I have this thing when I travel where I often find myself thinking, “if my friends/family happen to be wondering what I am doing at this exact moment, would they be able to picture this?” Generally the answer is no. Mostly because I usually think about this when I’m doing something truly outrageous or just out of the ordinary. But wouldn’t it be interesting to be able to think about someone and conjure up a little snapshot of what they are doing at that exact moment? In this vein, I’ve decided to give you, fair readers, just that—a moment in time of the life of Courtney in Uganda. My first one came tonight at 8:14 pm (1:14pm EST for those of you keeping track). I am in Kiboga (pronounced Chee-boga)—a rural town about two and a half hours north of Kampala. I am hot and covered in fine red dust after spending the entire day riding around on the back of a motorcycle with a UML loan officer (see yesterday’s post). I am eating fish and chips at a tiny little rural Ugandan restaurant/bar but the electricity is out so I’m having trouble eating and getting stuff all over me. A generator is humming annoyingly in my ear, but instead of lighting the place, it is being used to project the television, where some sort of Olympic sport loosely related to gymnastics is on which involves tiny Eastern European teenagers jumping on a trampoline and doing massive amounts of flips. All the Ugandans in the place are oddly enthralled by this “sport” and are cheering excessively. I’m convinced that Ugandan TV gets the stupid sports that no one else wants to watch and skips over the stuff people actually enjoy. Amy Grant’s early-nineties (late-eighties—how old am I?) hit “Baby, Baby” is playing on the loudspeaker and people are dancing. Apparently rural Uganda is where bad music goes to die.

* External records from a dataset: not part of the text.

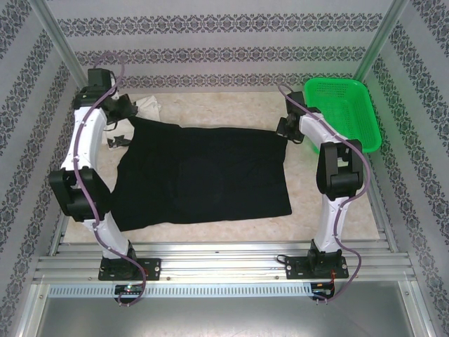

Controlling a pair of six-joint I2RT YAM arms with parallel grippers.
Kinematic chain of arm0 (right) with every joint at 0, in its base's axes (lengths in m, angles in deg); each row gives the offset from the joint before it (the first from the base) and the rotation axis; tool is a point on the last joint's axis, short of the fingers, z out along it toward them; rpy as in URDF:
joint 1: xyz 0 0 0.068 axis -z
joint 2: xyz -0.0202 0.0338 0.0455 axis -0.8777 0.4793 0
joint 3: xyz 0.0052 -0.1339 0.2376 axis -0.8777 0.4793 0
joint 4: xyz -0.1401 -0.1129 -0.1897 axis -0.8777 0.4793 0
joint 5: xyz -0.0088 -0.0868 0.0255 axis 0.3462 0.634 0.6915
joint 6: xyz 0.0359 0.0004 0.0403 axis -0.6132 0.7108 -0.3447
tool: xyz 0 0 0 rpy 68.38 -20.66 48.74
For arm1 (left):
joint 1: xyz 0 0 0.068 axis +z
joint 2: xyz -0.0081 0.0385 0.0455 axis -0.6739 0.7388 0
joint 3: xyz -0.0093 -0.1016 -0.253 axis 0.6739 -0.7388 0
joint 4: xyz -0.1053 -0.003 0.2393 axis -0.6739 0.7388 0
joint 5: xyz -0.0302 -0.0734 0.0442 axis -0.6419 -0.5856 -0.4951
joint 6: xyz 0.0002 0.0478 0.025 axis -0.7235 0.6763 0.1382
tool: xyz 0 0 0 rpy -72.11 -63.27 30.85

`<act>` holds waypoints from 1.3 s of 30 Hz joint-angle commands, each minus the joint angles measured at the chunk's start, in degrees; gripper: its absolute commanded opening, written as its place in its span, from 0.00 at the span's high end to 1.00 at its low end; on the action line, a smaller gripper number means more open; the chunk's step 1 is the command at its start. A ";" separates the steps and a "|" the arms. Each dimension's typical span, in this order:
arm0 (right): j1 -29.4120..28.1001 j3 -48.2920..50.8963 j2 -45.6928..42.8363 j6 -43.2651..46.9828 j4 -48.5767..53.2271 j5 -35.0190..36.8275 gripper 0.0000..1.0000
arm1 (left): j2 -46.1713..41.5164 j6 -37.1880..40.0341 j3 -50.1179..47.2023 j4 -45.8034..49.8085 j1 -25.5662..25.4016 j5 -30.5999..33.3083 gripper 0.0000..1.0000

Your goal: Fold and stack the t-shirts

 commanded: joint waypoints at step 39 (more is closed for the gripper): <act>-3.24 24.74 -17.41 -0.26 -3.40 0.84 1.00 | -38.83 -13.08 -56.56 -12.61 8.56 -2.41 1.00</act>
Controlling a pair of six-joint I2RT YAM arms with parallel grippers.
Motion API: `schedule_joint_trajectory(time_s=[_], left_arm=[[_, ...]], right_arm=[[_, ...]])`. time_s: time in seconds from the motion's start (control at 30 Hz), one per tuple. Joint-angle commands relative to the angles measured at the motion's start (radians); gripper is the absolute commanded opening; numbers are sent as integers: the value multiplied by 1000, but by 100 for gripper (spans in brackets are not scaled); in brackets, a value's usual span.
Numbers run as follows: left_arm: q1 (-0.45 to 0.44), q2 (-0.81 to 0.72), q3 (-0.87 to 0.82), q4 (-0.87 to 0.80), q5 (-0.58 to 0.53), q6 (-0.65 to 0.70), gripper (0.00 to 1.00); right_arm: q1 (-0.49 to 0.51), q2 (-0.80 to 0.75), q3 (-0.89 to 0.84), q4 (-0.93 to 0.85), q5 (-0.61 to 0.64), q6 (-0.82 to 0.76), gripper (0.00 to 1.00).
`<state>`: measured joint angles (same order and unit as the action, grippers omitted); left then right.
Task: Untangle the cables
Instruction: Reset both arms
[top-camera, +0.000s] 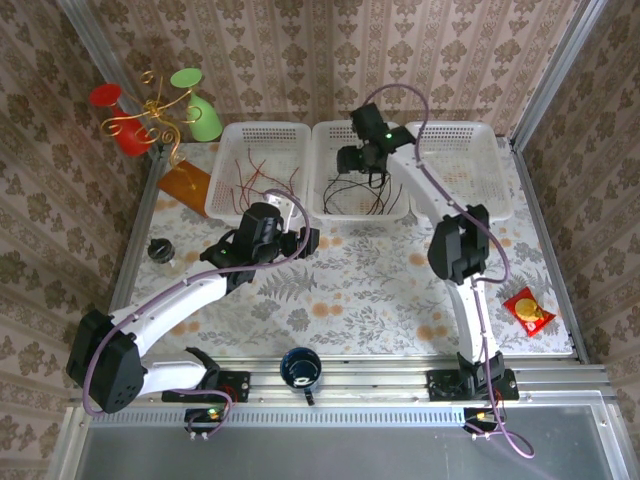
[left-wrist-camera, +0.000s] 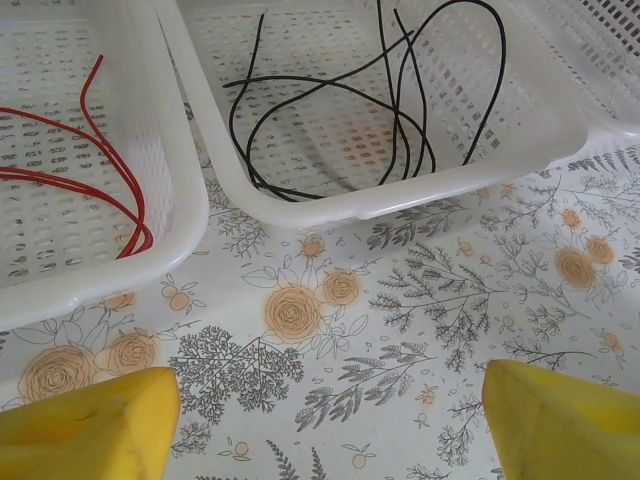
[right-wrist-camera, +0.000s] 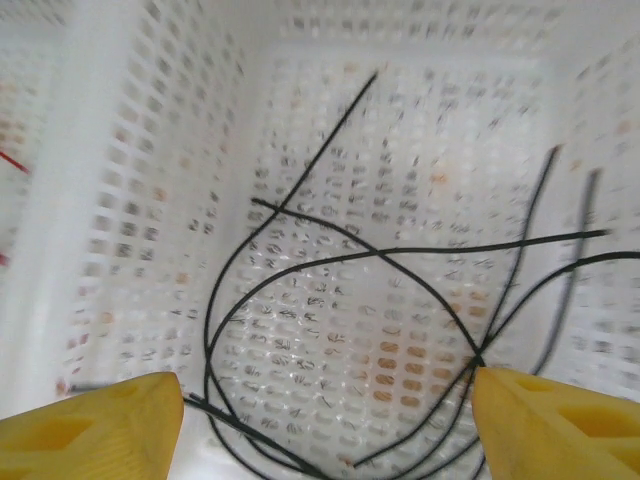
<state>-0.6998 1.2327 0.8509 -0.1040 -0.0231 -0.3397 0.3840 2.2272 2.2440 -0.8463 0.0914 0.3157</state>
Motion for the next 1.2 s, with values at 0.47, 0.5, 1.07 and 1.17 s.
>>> schedule_joint_trajectory(time_s=[0.47, 0.5, 1.07, 1.17], left_arm=[[235, -138, -26, -42, 158, 61, 85], [268, -145, -31, -41, 174, 61, 85], [484, -326, -335, 209, -6, 273, 100], [514, -327, -404, 323, -10, 313, 100]], right_arm=[[-117, -921, -1128, 479, 84, 15, 85], [-119, -957, -1175, 489, 89, 17, 86], [-170, -1386, -1794, 791, 235, -98, 100], [-207, -1363, -1823, 907, 232, -141, 100]])
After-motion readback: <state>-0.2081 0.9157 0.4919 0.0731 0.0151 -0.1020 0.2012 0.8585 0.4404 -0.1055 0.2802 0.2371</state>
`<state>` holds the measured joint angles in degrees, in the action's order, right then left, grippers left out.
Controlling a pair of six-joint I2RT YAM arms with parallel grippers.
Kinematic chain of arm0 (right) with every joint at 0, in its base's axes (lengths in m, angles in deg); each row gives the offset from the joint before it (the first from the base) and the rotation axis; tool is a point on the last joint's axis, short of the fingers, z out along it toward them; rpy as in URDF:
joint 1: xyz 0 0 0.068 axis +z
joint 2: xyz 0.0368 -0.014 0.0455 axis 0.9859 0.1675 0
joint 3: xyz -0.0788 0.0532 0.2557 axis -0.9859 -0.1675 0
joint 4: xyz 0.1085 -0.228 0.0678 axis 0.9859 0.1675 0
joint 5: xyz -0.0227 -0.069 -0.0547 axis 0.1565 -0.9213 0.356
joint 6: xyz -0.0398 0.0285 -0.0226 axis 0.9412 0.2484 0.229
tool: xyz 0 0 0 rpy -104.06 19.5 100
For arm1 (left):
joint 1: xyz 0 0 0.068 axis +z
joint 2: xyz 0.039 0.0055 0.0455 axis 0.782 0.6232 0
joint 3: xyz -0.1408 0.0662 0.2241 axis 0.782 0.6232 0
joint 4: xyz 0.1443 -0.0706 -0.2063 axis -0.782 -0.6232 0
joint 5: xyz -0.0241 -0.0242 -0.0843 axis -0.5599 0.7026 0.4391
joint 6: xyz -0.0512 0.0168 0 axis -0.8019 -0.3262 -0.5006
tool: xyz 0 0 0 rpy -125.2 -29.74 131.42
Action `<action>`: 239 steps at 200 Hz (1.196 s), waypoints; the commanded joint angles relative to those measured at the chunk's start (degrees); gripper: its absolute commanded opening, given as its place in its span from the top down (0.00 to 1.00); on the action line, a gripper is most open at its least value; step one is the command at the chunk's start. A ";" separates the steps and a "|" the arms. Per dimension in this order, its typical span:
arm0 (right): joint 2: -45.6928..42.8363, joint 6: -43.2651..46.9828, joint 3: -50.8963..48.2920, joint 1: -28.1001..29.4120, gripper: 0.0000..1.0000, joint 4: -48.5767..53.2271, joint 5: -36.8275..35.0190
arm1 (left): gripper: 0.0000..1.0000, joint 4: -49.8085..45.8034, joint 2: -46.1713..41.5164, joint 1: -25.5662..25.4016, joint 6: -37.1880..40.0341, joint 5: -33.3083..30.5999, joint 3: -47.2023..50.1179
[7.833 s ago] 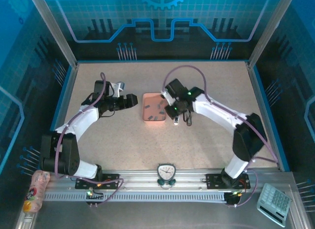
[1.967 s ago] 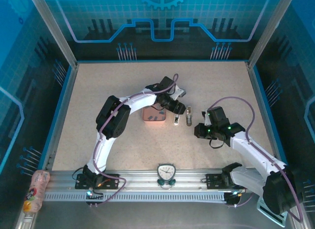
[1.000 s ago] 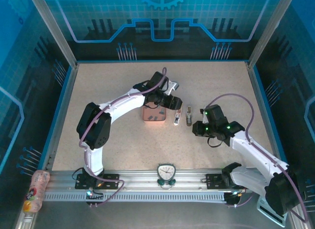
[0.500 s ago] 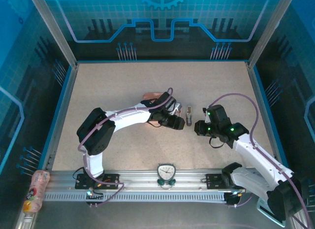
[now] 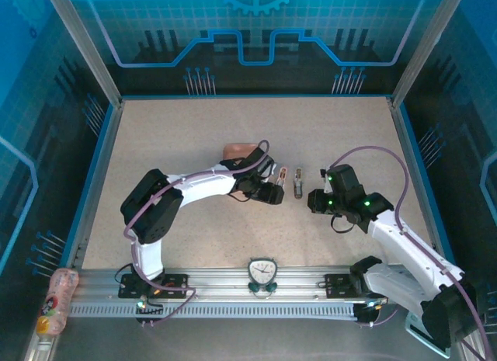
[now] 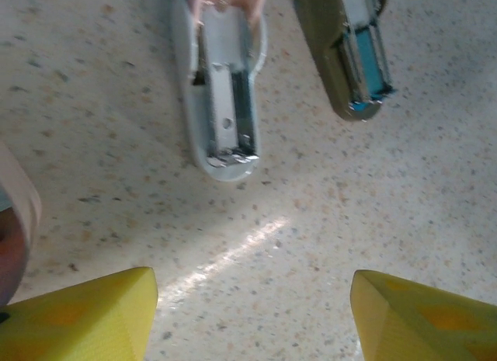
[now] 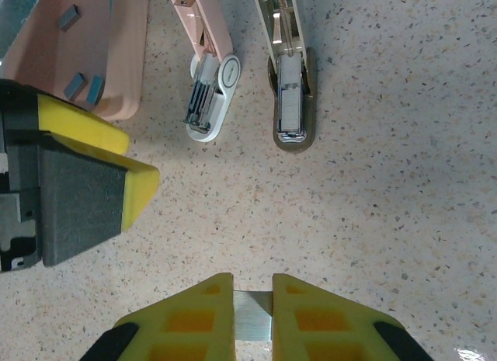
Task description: Load the staples into the stapler
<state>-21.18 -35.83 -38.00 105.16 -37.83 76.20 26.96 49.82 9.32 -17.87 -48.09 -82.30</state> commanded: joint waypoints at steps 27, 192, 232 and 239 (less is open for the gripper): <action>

What a scene! Anyway, I know that this is a totally random post but I found the whole scene hilarious and felt the need to share. Probably just the dust getting to my head…

Motorcycles and Microfinance (8-17-08)

So I know I said that I don’t want this blog to focus on work, but it’s going to be hard to avoid as it is the reason I’m in Uganda and writing this blog in the first place. So sometimes it’ll come up… sorry.

That being said, so far work has been slow. I just arrived last week and spent the first week focusing on getting an apartment, a cell phone, and other necessities of being a real person in Uganda. I’ve also been helping my colleague Jillian who is currently collecting data for her project on incentives for customer repayment of microfinance loans. Basically this means I’ve been doing a lot of photocopying and filing. But I say this not to complain—actually it’s been great because it has allowed me to slowly figure out how the microfinance world in Uganda works before I get totally embedded in my own project. It has also meant that I’ve had an excuse to travel to some of the rural branches of UML (the financial institution who I’m working with) and ride around with loan officers to get a sense of the customers and their needs, specifically in terms of energy. However, this means that today I spent 6 hours on the back of a motorcycle on roads (I use the term roads loosely—in this case they are mostly glorified footpaths) trying to find customers. You need to understand that Uganda is not like the Western world where there are street signs or numbers, particularly in the rural areas. So to find these customers, the loan officers have to follow directions that—no joke—say things like “after ______ village turn right at ______ Road, take a left at the jackfruit tree, follow path to ______’s hut, veer left at _____’s coffee plants, follow path towards maize, ask for _____.” How these loan officers ever find anyone I’ll never know.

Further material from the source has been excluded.